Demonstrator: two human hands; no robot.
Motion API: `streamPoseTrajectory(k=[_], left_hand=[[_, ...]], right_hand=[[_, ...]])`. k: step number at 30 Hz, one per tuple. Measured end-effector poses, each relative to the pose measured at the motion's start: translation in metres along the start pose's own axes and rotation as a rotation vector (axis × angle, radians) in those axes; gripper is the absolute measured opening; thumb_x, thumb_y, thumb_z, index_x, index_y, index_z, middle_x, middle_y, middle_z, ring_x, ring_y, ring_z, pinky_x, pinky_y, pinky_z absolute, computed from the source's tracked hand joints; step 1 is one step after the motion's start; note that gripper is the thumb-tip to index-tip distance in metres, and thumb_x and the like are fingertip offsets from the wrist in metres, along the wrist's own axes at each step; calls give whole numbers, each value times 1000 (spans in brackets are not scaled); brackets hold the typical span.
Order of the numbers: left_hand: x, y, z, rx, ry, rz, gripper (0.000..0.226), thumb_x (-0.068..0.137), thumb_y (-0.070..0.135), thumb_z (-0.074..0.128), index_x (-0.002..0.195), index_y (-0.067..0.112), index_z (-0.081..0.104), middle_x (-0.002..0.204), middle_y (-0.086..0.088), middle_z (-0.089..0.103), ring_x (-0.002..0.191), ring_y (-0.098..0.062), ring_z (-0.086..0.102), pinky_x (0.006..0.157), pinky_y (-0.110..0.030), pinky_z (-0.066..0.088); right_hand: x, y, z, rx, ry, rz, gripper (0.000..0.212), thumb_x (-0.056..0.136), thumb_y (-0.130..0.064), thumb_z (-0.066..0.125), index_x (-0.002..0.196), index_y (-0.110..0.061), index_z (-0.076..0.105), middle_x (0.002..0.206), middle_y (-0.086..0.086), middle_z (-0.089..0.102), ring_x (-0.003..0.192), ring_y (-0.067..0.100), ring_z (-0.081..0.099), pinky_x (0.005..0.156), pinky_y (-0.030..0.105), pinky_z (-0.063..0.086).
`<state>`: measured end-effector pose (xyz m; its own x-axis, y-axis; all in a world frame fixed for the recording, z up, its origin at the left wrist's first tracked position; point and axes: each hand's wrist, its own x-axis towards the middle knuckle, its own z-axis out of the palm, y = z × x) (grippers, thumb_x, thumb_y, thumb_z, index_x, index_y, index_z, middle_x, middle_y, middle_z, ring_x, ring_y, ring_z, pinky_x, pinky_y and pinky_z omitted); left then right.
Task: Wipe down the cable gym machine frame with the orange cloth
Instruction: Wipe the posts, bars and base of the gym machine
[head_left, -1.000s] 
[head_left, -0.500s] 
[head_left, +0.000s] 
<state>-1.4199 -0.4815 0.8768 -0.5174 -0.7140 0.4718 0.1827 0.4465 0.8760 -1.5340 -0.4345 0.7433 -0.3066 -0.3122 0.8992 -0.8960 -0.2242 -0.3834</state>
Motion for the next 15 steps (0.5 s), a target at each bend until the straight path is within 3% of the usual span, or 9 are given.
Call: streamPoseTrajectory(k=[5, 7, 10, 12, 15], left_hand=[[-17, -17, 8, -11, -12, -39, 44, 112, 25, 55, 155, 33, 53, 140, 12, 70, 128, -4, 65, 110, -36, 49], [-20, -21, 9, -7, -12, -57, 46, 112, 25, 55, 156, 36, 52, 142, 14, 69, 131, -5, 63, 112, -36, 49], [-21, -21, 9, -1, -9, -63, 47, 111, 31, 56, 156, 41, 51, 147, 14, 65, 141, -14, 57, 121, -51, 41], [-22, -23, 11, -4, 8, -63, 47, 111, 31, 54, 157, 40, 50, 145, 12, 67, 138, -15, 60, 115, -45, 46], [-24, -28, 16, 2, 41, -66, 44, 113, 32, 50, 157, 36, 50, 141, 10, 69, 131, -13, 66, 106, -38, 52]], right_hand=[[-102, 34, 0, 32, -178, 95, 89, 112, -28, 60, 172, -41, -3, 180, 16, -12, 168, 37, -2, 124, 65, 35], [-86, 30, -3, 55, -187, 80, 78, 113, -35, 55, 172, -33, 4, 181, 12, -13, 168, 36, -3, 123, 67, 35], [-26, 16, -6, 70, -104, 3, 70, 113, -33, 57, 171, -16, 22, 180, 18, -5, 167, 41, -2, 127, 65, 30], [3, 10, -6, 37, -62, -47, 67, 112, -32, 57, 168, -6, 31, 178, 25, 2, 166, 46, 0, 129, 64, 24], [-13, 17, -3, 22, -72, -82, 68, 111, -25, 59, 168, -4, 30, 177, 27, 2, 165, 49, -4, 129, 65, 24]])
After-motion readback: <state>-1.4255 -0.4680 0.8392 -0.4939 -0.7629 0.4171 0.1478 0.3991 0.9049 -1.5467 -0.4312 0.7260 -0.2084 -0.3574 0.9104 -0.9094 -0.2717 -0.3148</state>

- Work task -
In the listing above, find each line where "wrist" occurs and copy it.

- Result -
Motion API: `streamPoseTrajectory(k=[_], left_hand=[[_, ...]], right_hand=[[_, ...]])`. k: step number at 30 Hz, one per tuple. Measured end-effector poses, each relative to the pose measured at the motion's start: translation in metres along the start pose's own axes and rotation as a rotation vector (axis × angle, radians) in those axes; gripper is the absolute measured opening; thumb_x, thumb_y, thumb_z, index_x, index_y, index_z, middle_x, middle_y, middle_z, ring_x, ring_y, ring_z, pinky_x, pinky_y, pinky_z absolute, computed from the source's tracked hand joints; step 1 is one step after the motion's start; note that gripper is the thumb-tip to index-tip distance in metres, and thumb_x and the like are fingertip offsets from the wrist in metres, along the wrist's own axes at each step; calls give whole numbers, each value times 1000 (spans in brackets are not scaled); brackets hold the typical span.
`<state>`: measured end-effector pose (xyz m; its own x-axis, y-axis; all in a world frame fixed for the recording, z up, its origin at the left wrist's first tracked position; point and axes: each hand's wrist, its own x-axis towards the middle knuckle, its own z-axis out of the palm, y = z × x) (grippers, thumb_x, thumb_y, thumb_z, index_x, index_y, index_z, middle_x, middle_y, middle_z, ring_x, ring_y, ring_z, pinky_x, pinky_y and pinky_z omitted); left then right.

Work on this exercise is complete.